# Your assignment
Filter the material below so that only lines containing "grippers" remain.

________________________________________

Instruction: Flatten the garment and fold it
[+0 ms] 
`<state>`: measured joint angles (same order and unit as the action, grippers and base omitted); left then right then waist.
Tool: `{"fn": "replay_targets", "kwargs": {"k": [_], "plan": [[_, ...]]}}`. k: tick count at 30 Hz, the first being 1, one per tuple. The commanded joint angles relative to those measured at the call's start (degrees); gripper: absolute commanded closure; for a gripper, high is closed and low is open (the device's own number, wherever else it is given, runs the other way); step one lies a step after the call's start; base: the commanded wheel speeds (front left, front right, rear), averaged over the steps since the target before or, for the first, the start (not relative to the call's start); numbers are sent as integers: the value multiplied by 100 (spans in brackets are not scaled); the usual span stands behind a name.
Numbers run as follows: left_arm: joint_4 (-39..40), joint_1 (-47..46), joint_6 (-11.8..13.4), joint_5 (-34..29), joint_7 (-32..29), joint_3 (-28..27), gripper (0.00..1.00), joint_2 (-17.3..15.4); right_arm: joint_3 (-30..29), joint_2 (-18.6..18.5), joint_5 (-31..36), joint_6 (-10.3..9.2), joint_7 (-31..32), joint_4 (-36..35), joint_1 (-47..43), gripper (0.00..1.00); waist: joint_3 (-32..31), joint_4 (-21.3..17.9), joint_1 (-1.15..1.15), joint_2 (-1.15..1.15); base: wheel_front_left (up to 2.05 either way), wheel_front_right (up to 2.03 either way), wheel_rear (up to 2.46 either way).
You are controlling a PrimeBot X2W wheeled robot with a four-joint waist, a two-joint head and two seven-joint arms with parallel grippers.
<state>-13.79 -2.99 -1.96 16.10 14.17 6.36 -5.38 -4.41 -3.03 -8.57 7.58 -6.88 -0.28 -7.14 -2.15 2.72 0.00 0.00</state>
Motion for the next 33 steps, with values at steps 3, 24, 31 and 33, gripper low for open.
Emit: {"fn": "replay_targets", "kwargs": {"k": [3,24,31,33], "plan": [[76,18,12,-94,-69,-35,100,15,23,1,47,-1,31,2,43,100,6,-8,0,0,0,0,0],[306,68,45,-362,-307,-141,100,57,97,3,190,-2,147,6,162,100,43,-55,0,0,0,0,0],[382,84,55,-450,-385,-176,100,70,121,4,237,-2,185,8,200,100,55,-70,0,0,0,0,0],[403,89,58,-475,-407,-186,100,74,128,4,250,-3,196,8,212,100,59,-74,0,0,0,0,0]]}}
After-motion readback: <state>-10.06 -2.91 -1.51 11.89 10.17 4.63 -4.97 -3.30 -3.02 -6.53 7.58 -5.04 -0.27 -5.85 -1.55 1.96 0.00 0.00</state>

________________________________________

# Problem solution
`<state>`: measured joint angles (same order and unit as the action, grippers and base omitted); left then right then waist.
You are controlling a PrimeBot X2W wheeled robot with a four-joint waist, a two-joint head and two seven-joint arms with parallel grippers.

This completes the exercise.